Dusk handed him a towel, along with a softly reassuring, "You're not melting, Sketch."

"See, I know that, but at the same time I really, really don't."

"I'm not having any problems," Shadow yawned.

"That's nice," Sketch said. "Where's everyone else? And make the answer really unnecessarily lengthy, I need a distraction please."

"Last time I saw the Four, they were over there-ish... I think," Steam said, waving a hand in a vaguely left-ish direction. "I haven't actually seen Speck since the storm kicked up. I assumed that meant that he shrunk down and tried his usual tactics, but given all the wind and stuff I'm a bit worried about him now..."

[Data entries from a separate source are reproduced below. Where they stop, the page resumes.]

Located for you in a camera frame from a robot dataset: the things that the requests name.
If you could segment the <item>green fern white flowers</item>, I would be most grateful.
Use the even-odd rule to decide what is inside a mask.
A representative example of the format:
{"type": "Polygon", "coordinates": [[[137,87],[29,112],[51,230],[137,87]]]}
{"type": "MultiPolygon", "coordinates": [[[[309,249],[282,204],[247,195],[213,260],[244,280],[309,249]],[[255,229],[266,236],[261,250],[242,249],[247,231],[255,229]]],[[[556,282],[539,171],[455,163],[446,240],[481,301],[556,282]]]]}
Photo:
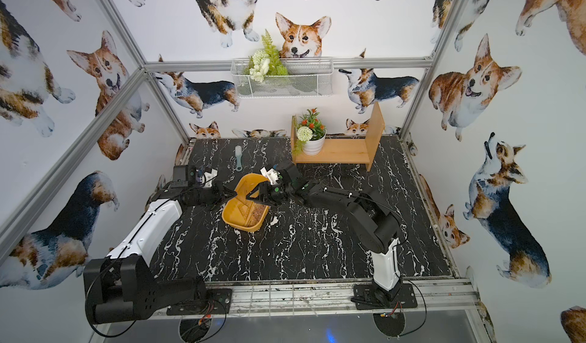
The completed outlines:
{"type": "Polygon", "coordinates": [[[273,76],[288,76],[288,70],[281,61],[279,50],[273,44],[273,39],[267,30],[261,36],[261,41],[262,48],[250,56],[244,74],[258,83],[263,83],[273,76]]]}

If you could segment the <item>white potted plant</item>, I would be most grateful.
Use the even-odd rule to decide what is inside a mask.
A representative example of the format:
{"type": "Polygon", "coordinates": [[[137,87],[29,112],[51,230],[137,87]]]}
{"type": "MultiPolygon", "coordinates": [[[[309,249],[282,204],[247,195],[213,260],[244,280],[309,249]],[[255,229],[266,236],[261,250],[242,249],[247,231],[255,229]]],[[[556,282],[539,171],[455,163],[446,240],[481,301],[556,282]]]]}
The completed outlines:
{"type": "Polygon", "coordinates": [[[306,114],[296,119],[293,132],[295,134],[294,155],[304,153],[314,156],[323,149],[327,129],[318,116],[317,108],[312,108],[307,109],[306,114]]]}

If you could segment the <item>yellow plastic storage box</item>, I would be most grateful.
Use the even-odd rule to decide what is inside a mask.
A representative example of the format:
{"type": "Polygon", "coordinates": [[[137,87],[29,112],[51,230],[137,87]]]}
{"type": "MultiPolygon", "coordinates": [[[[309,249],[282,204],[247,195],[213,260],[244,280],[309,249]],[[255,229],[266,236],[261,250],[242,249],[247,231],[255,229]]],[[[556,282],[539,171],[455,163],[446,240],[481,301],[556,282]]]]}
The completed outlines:
{"type": "Polygon", "coordinates": [[[248,233],[254,233],[261,228],[264,220],[256,226],[249,226],[250,213],[253,204],[257,203],[247,200],[247,194],[253,190],[257,184],[264,181],[267,181],[264,176],[254,173],[244,175],[241,178],[235,190],[237,196],[232,200],[229,200],[222,211],[222,219],[227,225],[248,233]]]}

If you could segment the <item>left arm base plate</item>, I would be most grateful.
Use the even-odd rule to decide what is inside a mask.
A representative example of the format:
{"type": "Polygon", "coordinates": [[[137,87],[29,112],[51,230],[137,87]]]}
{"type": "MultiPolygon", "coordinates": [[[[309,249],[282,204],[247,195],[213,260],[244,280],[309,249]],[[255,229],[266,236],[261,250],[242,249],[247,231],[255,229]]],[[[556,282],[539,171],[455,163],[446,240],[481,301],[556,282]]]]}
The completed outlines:
{"type": "Polygon", "coordinates": [[[204,314],[228,314],[233,297],[233,290],[228,288],[211,289],[203,299],[188,300],[166,310],[168,316],[187,316],[204,314]]]}

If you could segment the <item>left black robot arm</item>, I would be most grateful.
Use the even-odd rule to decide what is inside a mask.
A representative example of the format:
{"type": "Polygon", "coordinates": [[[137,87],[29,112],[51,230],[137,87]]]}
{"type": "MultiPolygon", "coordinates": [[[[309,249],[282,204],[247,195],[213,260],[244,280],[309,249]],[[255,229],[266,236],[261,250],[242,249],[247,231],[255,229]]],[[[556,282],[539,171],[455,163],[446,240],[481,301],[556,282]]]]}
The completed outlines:
{"type": "Polygon", "coordinates": [[[211,187],[167,187],[155,193],[130,234],[83,272],[85,315],[92,325],[148,320],[157,310],[181,303],[207,305],[202,277],[158,281],[150,261],[169,229],[189,207],[221,207],[236,191],[211,187]]]}

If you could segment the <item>teal cleaning brush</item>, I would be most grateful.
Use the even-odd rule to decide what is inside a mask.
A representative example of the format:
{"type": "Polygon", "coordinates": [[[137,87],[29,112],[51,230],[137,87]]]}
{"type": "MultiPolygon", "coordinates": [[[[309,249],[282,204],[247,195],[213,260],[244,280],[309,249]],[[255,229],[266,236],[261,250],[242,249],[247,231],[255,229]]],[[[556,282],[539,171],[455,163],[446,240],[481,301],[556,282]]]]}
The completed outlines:
{"type": "Polygon", "coordinates": [[[243,165],[242,165],[242,156],[243,156],[243,151],[242,151],[242,147],[241,146],[236,146],[234,149],[234,156],[236,159],[236,166],[235,166],[235,170],[237,172],[241,172],[243,170],[243,165]]]}

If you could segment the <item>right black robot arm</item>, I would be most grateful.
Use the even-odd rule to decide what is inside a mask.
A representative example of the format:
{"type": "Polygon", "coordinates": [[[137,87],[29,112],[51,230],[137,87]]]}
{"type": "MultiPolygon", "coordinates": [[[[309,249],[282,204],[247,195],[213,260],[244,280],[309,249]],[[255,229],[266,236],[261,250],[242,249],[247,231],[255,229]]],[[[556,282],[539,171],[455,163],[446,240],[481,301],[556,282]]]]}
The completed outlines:
{"type": "Polygon", "coordinates": [[[391,207],[371,188],[364,191],[327,187],[312,181],[256,185],[246,198],[266,206],[280,206],[290,200],[309,208],[320,208],[344,217],[372,258],[374,273],[369,295],[354,302],[372,307],[390,307],[401,290],[398,268],[400,225],[391,207]]]}

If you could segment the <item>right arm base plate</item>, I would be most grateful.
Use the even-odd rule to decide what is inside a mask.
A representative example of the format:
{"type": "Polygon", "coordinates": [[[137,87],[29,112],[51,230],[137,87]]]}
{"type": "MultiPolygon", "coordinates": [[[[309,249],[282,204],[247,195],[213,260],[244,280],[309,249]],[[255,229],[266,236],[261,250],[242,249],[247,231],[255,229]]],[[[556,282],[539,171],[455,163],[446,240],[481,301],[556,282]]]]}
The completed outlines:
{"type": "Polygon", "coordinates": [[[409,283],[398,283],[390,291],[374,284],[356,284],[350,299],[358,310],[416,308],[418,301],[414,287],[409,283]]]}

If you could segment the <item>wooden shelf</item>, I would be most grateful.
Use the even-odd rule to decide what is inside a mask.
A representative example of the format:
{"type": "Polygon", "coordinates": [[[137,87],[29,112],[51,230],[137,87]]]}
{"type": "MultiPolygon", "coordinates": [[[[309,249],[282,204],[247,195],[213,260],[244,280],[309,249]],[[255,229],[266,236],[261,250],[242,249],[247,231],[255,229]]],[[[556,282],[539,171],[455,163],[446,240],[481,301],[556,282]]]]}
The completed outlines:
{"type": "Polygon", "coordinates": [[[384,118],[375,103],[366,137],[361,138],[324,138],[324,144],[317,155],[307,155],[303,151],[294,153],[298,141],[296,135],[297,120],[291,118],[291,158],[295,164],[364,164],[369,172],[378,151],[379,143],[385,129],[384,118]]]}

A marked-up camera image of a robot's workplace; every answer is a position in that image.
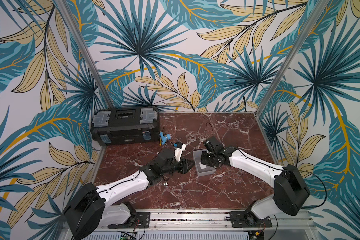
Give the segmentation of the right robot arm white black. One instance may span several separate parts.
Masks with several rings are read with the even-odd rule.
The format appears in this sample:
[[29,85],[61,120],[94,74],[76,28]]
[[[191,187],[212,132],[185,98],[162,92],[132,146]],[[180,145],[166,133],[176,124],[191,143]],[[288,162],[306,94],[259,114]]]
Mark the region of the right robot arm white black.
[[252,226],[270,215],[297,215],[310,196],[310,190],[300,171],[293,165],[283,167],[271,164],[237,147],[224,147],[215,137],[208,138],[203,144],[207,149],[201,155],[203,165],[215,169],[227,165],[243,170],[274,189],[272,195],[255,200],[246,209],[245,219]]

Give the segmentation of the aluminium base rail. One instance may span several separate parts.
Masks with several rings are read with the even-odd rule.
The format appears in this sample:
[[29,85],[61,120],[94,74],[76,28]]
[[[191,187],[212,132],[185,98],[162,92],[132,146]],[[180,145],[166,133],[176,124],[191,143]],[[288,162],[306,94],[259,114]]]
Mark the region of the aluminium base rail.
[[256,227],[236,224],[230,209],[155,210],[145,226],[134,229],[100,227],[89,240],[319,240],[310,214],[270,215]]

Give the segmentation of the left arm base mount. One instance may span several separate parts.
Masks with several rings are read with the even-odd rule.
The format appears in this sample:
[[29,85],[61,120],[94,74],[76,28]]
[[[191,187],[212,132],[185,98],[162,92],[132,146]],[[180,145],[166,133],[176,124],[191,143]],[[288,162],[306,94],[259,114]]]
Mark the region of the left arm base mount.
[[151,220],[150,212],[137,212],[129,202],[115,206],[110,215],[111,222],[107,224],[108,229],[146,229]]

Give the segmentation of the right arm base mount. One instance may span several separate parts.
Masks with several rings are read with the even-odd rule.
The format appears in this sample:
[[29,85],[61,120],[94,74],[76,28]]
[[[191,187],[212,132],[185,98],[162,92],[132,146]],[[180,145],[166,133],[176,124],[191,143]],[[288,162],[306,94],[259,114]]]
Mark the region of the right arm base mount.
[[270,217],[257,218],[251,211],[233,211],[225,220],[230,222],[233,228],[258,228],[263,230],[273,226]]

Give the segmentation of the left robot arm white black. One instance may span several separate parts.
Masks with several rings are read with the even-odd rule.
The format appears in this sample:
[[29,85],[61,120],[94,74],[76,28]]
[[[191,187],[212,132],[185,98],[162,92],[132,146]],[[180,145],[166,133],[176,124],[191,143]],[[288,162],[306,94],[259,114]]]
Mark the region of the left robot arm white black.
[[127,224],[135,214],[130,204],[122,203],[114,211],[109,211],[108,208],[125,197],[154,186],[166,174],[188,173],[195,162],[181,155],[182,150],[178,148],[163,149],[130,176],[98,187],[93,183],[83,185],[63,211],[72,238],[84,239],[97,227]]

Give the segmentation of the blue toy figure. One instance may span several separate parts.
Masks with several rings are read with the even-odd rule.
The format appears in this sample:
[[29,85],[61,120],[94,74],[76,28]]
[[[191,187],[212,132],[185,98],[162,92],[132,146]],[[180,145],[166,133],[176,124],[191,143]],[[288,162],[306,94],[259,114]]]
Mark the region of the blue toy figure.
[[166,134],[165,132],[160,132],[160,146],[166,145],[172,138],[171,134]]

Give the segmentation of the black plastic toolbox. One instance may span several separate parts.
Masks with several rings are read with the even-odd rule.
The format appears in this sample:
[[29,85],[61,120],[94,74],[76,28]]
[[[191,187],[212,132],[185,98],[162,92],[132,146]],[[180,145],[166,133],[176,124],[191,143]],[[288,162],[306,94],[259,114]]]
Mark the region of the black plastic toolbox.
[[90,131],[101,146],[157,142],[159,111],[153,106],[101,110],[94,115]]

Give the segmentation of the translucent plastic storage box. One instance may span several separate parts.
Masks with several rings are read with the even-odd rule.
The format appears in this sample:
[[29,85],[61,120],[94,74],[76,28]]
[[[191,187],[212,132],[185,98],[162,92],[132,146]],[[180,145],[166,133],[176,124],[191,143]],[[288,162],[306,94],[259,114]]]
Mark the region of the translucent plastic storage box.
[[201,163],[201,155],[202,155],[202,152],[204,152],[204,151],[207,151],[207,150],[200,149],[200,150],[193,151],[193,159],[194,159],[194,162],[196,163],[195,167],[196,167],[197,175],[199,177],[212,175],[216,171],[215,168],[203,165]]

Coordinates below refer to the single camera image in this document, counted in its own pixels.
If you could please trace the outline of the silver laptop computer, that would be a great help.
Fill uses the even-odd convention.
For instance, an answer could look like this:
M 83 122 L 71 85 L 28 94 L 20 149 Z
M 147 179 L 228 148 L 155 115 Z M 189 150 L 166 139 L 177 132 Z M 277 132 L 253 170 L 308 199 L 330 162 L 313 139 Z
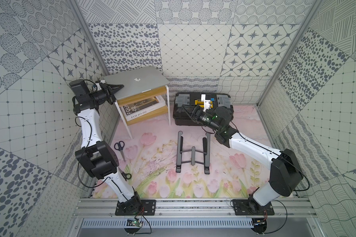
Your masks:
M 170 83 L 162 75 L 161 71 L 152 66 L 120 72 L 105 76 L 103 79 L 108 85 L 124 86 L 115 93 L 117 100 L 138 95 L 159 87 L 164 87 Z

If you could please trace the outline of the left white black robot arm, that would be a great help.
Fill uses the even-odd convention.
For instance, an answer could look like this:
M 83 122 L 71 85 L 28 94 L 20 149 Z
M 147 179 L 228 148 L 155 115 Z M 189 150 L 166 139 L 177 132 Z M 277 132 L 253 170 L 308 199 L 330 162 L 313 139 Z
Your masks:
M 70 82 L 74 92 L 73 112 L 80 121 L 82 129 L 82 146 L 75 156 L 90 177 L 102 180 L 112 188 L 118 197 L 118 208 L 125 215 L 138 216 L 143 213 L 144 207 L 138 193 L 127 182 L 131 174 L 120 169 L 119 160 L 101 136 L 99 126 L 99 107 L 108 102 L 116 102 L 115 93 L 124 85 L 109 85 L 105 81 L 96 81 L 89 89 L 87 80 L 78 79 Z

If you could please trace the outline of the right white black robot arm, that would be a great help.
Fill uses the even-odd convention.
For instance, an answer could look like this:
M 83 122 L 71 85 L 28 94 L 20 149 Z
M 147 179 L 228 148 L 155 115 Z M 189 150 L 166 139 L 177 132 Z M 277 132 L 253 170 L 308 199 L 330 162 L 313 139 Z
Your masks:
M 304 178 L 293 151 L 274 149 L 243 135 L 237 128 L 229 125 L 232 115 L 226 107 L 217 107 L 211 113 L 204 111 L 199 105 L 183 105 L 182 109 L 193 122 L 212 129 L 220 144 L 252 157 L 269 169 L 269 181 L 257 188 L 244 205 L 251 213 L 263 211 L 266 205 L 280 196 L 290 196 Z

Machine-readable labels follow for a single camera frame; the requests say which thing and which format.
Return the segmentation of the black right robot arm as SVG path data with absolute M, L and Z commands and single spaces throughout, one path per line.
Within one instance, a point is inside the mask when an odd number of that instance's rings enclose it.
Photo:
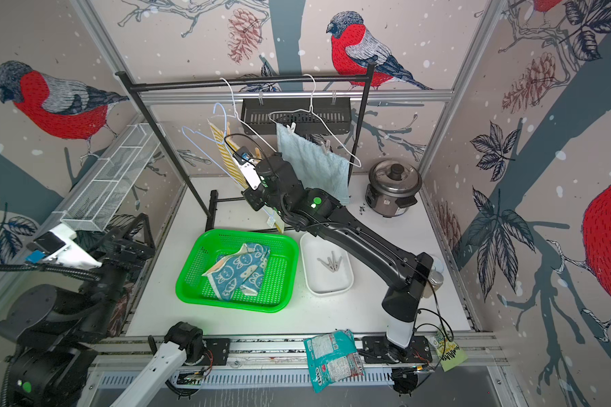
M 429 254 L 412 254 L 366 227 L 339 200 L 319 188 L 304 188 L 292 165 L 281 154 L 234 160 L 249 185 L 244 199 L 258 211 L 275 210 L 297 232 L 309 232 L 344 249 L 374 271 L 388 286 L 382 307 L 390 316 L 386 341 L 404 353 L 412 342 L 419 303 L 434 261 Z

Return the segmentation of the light blue wire hanger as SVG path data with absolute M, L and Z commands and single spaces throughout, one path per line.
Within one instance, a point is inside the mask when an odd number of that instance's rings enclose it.
M 226 176 L 230 177 L 240 188 L 245 189 L 248 186 L 247 181 L 240 171 L 237 161 L 234 159 L 232 149 L 224 142 L 224 137 L 228 135 L 227 131 L 229 130 L 227 111 L 221 103 L 215 103 L 213 115 L 224 119 L 224 130 L 208 121 L 210 135 L 185 127 L 185 125 L 181 128 L 181 133 L 212 164 L 219 168 Z M 210 148 L 217 149 L 219 159 L 213 158 L 208 154 L 206 150 Z

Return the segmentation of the clear clothespin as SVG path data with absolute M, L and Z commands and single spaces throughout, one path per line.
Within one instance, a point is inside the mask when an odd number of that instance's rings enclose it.
M 329 271 L 335 272 L 334 262 L 330 258 L 327 258 L 326 261 L 321 258 L 317 258 L 317 261 L 321 263 L 324 267 L 326 267 Z
M 329 257 L 329 269 L 332 272 L 339 271 L 341 261 L 342 261 L 342 257 L 341 256 L 337 257 L 335 252 L 332 251 L 331 256 Z

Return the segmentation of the yellow striped towel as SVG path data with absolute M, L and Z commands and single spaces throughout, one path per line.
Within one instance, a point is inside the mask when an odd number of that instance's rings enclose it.
M 239 157 L 237 157 L 235 154 L 235 152 L 239 149 L 239 146 L 235 142 L 226 143 L 225 133 L 211 122 L 209 123 L 209 126 L 212 138 L 214 139 L 214 142 L 222 156 L 227 174 L 229 174 L 229 176 L 231 176 L 232 179 L 239 184 L 242 190 L 246 190 L 246 188 L 249 187 L 249 183 L 247 183 L 246 179 L 244 178 L 242 169 L 244 166 L 247 166 L 247 169 L 250 170 L 250 162 L 254 164 L 255 158 L 251 156 L 248 159 L 239 159 Z M 262 210 L 268 216 L 267 223 L 270 229 L 284 233 L 285 223 L 280 220 L 278 214 L 268 207 L 264 207 Z

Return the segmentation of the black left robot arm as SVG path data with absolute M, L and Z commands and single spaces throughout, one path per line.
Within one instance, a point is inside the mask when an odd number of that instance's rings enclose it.
M 6 361 L 1 406 L 73 406 L 107 338 L 109 325 L 131 271 L 156 252 L 149 217 L 140 214 L 113 227 L 90 249 L 60 223 L 30 242 L 22 264 L 0 264 L 0 272 L 57 273 L 80 280 L 76 292 L 50 284 L 29 289 L 0 321 L 0 337 L 15 344 Z

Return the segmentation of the white hanger with yellow towel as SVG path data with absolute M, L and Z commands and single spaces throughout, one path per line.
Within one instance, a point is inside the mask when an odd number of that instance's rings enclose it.
M 225 121 L 227 128 L 228 120 L 231 119 L 243 132 L 252 137 L 262 146 L 267 146 L 271 153 L 280 151 L 278 134 L 283 125 L 278 123 L 278 114 L 275 108 L 270 106 L 274 99 L 265 100 L 266 93 L 280 93 L 281 87 L 277 81 L 271 80 L 269 76 L 245 75 L 236 78 L 241 82 L 242 93 L 255 93 L 255 98 L 241 99 L 240 104 L 236 100 L 236 91 L 231 81 L 220 79 L 220 84 L 229 90 L 229 104 L 216 101 L 213 105 L 213 115 L 219 115 Z

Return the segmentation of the teal patterned towel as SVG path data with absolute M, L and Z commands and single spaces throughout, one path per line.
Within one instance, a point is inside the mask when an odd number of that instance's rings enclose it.
M 260 294 L 271 249 L 262 244 L 243 244 L 234 254 L 223 255 L 202 274 L 219 300 L 230 301 L 235 293 Z

"Don't be, I've got him," Dusk informed them all, and produced the diminutive Speck from one of his pockets. The tiny Link waved at them all and shouted, "I'm okay!"

"But if anyone sees his jar, please grab it. He says it rolled away after he used it and he lost it when a tornado came through."

Everyone winced.

"That doesn't really bode well, nowk-oyu?" Lore said. "I mean, jars are pretty breakable, and if there was a tornado..."

"We'll deal with that when we can," Dusk told him. "But in the meantime, has anyone seen Realm?"

Silence.

"Dear goddesses, we're never going to find him," Steam said, horrified.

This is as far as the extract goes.